* **Prompt**:
Go through the entries below and copy each line that holds the word "asks".

Extracted data entries
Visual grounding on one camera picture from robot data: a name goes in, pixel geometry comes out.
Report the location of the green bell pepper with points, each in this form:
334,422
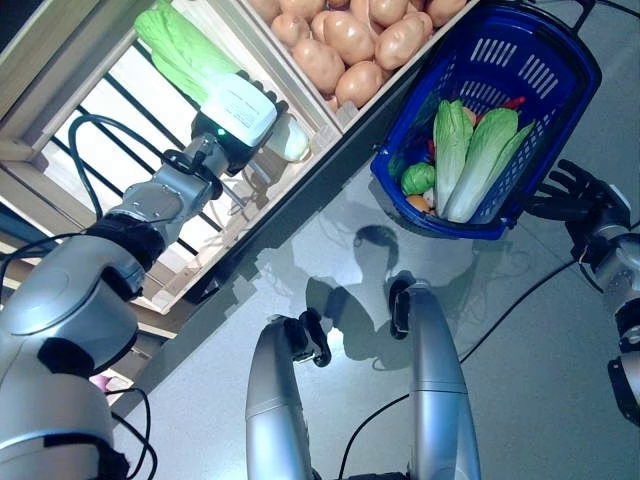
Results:
417,179

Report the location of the silver right robot leg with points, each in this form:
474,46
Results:
435,375

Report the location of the wooden slatted crate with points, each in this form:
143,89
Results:
65,75
395,82

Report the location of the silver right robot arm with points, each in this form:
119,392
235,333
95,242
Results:
622,265

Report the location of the blue plastic shopping basket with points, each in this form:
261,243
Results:
582,90

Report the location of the silver robot leg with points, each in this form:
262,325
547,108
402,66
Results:
435,375
275,425

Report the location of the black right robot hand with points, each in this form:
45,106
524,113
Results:
585,200

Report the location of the red chili pepper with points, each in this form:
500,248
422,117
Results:
430,147
515,102

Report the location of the napa cabbage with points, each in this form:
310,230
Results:
450,145
185,55
482,165

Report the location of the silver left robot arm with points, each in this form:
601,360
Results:
65,300

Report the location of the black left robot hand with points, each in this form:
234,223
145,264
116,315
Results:
272,96

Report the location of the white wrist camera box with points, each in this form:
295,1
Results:
237,112

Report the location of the small orange round vegetable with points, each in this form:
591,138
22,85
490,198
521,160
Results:
470,115

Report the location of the brown potato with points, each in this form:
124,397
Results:
359,82
400,42
445,7
349,35
387,10
318,62

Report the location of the small white vegetable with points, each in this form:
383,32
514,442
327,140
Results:
430,195

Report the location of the silver left robot leg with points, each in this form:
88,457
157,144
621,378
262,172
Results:
275,425

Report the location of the black robot pelvis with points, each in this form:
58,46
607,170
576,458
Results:
385,476

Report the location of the wooden vegetable display shelf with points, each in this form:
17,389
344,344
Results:
300,197

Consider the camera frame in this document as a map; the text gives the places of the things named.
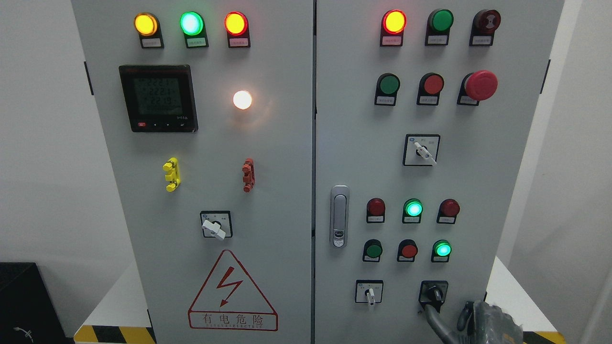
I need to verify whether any black knob selector switch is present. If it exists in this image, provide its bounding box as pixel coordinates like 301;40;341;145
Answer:
419;280;448;313

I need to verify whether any red terminal connector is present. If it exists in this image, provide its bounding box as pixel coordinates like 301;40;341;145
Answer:
242;158;255;193

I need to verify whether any dark red light middle left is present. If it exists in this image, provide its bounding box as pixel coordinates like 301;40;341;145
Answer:
366;198;385;224

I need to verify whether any dark red light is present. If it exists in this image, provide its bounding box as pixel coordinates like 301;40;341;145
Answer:
366;198;385;224
437;199;460;225

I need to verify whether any white glowing indicator light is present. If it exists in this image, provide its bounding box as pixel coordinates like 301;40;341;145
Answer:
232;90;253;110

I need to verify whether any green push button lower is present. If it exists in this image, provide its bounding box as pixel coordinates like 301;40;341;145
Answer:
361;239;383;263

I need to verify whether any green push button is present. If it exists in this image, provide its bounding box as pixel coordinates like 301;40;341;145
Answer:
361;239;383;263
374;73;400;106

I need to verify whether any green lit light middle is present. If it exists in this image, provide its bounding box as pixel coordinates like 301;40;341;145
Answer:
402;198;423;224

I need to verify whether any left grey cabinet door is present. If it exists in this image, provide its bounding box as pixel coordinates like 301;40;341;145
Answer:
72;0;314;344

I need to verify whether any grey cabinet door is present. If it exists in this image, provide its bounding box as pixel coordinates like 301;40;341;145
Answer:
313;0;564;344
72;0;314;344

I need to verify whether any green push button upper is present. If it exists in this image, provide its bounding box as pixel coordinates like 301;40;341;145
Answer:
374;73;400;106

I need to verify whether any red push button lower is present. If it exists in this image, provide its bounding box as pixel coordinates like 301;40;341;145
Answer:
396;239;419;263

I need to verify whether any red push button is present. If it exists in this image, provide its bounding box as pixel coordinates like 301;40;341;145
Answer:
396;239;419;263
416;73;445;106

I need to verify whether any yellow terminal connector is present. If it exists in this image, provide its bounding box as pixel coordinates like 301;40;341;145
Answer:
163;157;181;193

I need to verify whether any right grey cabinet door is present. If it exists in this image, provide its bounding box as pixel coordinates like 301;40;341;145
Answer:
313;0;564;344

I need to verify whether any dark red light middle right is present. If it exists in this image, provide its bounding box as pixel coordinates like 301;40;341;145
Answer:
437;199;460;225

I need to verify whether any red electrical hazard warning sticker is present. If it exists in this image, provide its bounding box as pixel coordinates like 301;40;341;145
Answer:
188;249;278;331

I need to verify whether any red push button upper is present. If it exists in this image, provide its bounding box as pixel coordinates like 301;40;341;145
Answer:
416;73;445;106

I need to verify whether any green lit button lower right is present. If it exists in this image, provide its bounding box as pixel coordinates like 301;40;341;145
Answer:
431;239;452;263

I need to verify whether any red-ringed indicator light left door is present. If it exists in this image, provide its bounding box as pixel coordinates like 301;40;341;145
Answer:
224;11;251;48

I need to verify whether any black digital power meter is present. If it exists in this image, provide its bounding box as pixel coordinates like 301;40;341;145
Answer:
119;64;198;132

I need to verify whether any red-ringed lit light right door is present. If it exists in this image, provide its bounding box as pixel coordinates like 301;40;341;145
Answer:
380;9;407;46

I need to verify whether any green lit indicator light top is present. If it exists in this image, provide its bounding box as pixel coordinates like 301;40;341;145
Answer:
180;11;208;48

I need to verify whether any red emergency stop mushroom button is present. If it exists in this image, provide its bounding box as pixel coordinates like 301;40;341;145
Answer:
457;70;498;106

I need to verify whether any green unlit light top right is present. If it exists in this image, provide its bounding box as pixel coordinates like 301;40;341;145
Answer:
425;9;454;46

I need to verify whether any yellow indicator light top left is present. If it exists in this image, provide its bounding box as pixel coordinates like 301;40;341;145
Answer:
134;12;164;49

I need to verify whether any white base platform hazard striped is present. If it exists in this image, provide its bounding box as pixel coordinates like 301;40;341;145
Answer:
74;258;566;344

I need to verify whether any black box bottom left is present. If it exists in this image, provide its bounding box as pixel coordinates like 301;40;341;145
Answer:
0;263;67;344

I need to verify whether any silver door lock handle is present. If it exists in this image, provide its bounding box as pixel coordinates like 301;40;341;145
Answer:
330;185;350;248

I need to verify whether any white-handled selector switch left door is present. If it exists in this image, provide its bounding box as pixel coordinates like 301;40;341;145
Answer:
200;211;233;240

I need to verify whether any white-handled selector switch upper right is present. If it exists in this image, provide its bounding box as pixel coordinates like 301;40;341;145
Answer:
403;134;441;166

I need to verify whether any white-handled selector switch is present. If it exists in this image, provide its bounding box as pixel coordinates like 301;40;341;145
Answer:
403;134;441;166
354;279;384;312

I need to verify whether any white-handled selector switch lower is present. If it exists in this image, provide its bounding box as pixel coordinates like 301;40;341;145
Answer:
354;279;384;312

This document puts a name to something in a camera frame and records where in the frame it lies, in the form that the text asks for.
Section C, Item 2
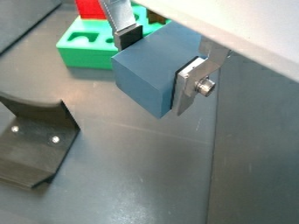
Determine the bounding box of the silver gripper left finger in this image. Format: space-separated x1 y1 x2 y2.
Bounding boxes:
98 0 143 51

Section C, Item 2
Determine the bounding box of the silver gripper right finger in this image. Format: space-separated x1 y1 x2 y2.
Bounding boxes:
173 37 232 116

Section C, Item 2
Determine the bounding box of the blue rectangular block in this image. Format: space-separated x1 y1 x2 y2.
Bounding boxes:
113 22 202 118

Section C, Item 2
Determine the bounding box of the green foam shape board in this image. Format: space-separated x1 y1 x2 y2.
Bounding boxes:
57 0 164 69

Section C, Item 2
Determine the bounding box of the black curved fixture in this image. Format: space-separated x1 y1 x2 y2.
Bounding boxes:
0 92 81 189

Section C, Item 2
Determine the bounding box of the brown star peg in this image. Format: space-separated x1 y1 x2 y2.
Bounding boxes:
147 10 166 25

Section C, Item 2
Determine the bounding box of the red block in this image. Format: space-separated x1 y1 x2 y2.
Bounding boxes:
75 0 107 19

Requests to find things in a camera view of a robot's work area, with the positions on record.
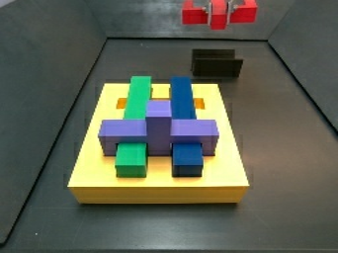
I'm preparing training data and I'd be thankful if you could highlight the purple cross block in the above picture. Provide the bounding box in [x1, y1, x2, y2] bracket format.
[98, 100, 219, 156]

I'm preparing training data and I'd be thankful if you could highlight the blue block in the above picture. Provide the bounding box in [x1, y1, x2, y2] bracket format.
[170, 77, 203, 177]

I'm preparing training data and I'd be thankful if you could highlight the green block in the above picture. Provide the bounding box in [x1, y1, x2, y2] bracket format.
[115, 76, 153, 178]

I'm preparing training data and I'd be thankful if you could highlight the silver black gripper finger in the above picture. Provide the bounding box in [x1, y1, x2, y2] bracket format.
[202, 3, 213, 13]

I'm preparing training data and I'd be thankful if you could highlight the red puzzle block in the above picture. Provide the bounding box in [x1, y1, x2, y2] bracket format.
[181, 0, 258, 30]

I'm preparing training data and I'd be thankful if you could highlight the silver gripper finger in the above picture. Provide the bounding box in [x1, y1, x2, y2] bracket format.
[227, 0, 239, 13]

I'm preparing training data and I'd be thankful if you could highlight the yellow wooden board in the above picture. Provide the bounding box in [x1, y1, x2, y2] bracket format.
[67, 83, 250, 204]

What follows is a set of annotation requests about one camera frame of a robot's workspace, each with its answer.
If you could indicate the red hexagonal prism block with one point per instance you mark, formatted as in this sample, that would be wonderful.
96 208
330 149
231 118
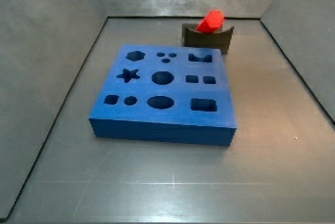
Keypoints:
211 22

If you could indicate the blue foam shape-sorting board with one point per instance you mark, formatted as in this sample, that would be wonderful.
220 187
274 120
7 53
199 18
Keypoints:
166 94

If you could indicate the black curved cradle stand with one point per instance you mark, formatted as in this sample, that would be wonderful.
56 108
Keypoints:
216 40

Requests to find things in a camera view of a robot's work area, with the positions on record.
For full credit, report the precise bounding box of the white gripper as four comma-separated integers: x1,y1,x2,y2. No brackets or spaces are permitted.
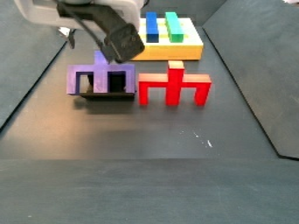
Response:
14,0,146,31

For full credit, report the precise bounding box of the purple three-legged block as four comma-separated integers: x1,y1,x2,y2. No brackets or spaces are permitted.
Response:
67,51,137,95

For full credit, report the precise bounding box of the black angle fixture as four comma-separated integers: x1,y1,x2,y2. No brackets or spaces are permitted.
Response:
79,71,137,100

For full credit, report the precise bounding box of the yellow slotted board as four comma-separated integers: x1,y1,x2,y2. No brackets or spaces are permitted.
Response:
135,17,203,61

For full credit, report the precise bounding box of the blue long bar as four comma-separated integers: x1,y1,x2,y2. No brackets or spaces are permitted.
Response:
146,11,159,43

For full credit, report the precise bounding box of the green long bar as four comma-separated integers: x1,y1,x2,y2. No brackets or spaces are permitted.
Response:
165,12,183,43

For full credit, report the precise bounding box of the red three-legged block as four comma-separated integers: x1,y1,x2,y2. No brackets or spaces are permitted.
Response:
138,60,211,106

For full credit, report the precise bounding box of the black camera cable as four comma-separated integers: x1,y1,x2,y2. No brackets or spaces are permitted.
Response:
54,0,115,63

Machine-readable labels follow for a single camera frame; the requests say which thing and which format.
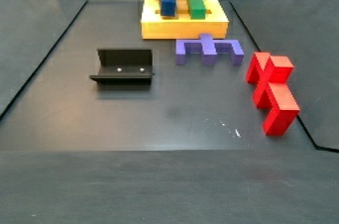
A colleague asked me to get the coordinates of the purple comb-shaped block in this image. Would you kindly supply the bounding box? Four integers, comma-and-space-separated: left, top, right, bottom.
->
175, 34, 246, 65

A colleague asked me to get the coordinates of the green rectangular bar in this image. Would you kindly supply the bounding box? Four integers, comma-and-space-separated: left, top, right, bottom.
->
187, 0, 207, 20

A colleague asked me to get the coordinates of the red comb-shaped block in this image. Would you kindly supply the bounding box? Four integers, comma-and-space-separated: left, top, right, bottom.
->
246, 53, 301, 136

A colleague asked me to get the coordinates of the yellow slotted board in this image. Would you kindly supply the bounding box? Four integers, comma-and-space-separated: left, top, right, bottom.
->
141, 0, 230, 40

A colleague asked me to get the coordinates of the black angle bracket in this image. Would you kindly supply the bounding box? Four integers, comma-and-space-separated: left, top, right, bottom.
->
90, 48, 154, 82

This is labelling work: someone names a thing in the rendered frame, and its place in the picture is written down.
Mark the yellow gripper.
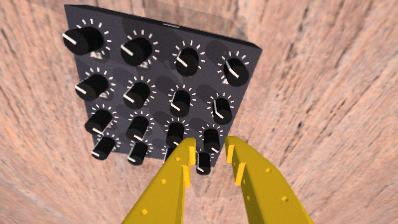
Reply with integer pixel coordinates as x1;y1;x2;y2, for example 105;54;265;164
121;136;314;224

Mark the black knob box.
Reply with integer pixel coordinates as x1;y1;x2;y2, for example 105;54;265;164
63;4;263;175

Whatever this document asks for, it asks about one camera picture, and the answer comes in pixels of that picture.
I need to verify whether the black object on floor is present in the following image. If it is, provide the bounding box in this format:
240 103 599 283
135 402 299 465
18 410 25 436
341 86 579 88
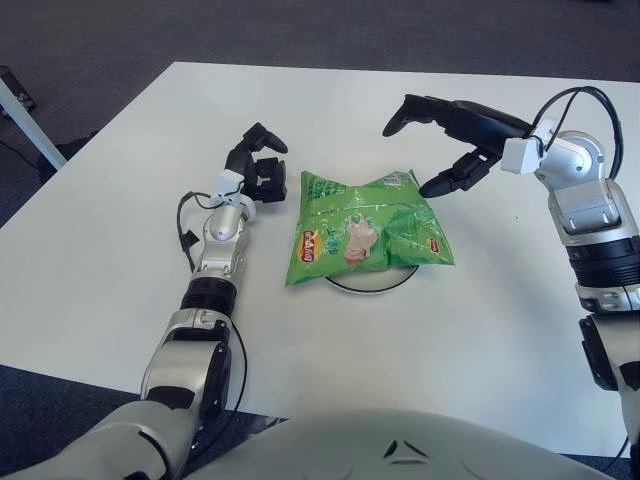
0 65 37 119

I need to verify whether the grey robot torso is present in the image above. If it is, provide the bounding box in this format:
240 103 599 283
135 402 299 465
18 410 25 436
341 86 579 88
184 407 621 480

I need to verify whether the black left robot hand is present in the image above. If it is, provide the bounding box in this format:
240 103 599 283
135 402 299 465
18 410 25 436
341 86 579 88
223 122 290 205

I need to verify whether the white table leg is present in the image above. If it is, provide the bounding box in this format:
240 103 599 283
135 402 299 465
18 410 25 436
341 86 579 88
0 79 68 171

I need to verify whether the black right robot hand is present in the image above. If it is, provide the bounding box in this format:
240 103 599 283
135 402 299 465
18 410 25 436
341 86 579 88
382 93 534 200

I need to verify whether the thin black elbow cable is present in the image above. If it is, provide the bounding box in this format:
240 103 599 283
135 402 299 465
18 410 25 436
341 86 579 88
189 324 249 446

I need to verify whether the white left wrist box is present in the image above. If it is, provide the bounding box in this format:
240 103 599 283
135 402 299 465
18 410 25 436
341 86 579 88
215 169 245 199

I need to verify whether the green snack chip bag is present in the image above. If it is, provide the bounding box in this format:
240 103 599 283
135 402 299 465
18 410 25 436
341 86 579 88
283 168 456 288

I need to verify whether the black floor cable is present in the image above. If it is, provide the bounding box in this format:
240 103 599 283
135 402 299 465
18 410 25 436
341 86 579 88
0 139 44 174

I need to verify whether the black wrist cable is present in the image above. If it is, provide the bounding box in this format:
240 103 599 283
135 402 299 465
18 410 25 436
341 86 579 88
529 86 624 181
177 191 219 274

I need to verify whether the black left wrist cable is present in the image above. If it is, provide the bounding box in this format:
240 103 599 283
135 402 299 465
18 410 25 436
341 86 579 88
177 191 219 274

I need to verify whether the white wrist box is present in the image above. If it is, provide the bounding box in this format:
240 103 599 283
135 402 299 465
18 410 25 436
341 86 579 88
501 137 544 175
215 169 245 199

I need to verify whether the white plate with black rim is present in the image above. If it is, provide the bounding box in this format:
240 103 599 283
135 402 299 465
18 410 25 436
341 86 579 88
323 264 420 297

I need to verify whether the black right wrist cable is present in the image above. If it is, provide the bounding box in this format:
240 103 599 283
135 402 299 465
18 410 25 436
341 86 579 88
529 86 624 181

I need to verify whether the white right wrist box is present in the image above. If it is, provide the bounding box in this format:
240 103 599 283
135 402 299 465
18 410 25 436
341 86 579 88
501 137 544 175

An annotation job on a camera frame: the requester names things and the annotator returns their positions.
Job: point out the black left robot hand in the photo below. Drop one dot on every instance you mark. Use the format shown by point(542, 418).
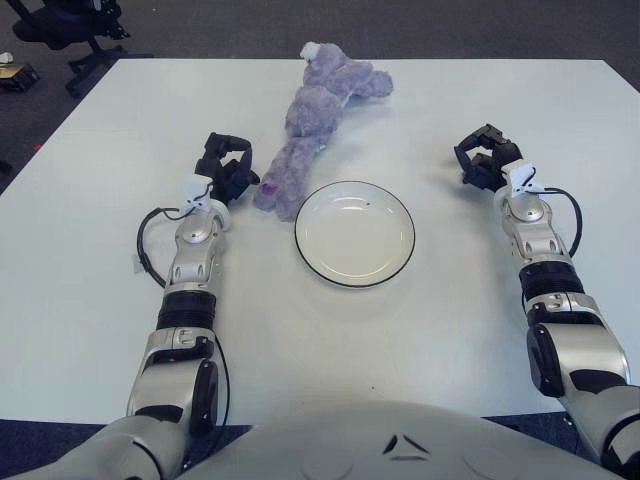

* **Completed task**:
This document puts a name to something in a camera frame and records where in the frame it lies, in the form that the text asks for.
Whatever this document asks for, it asks about one camera picture, and the answer comes in pixels of that picture.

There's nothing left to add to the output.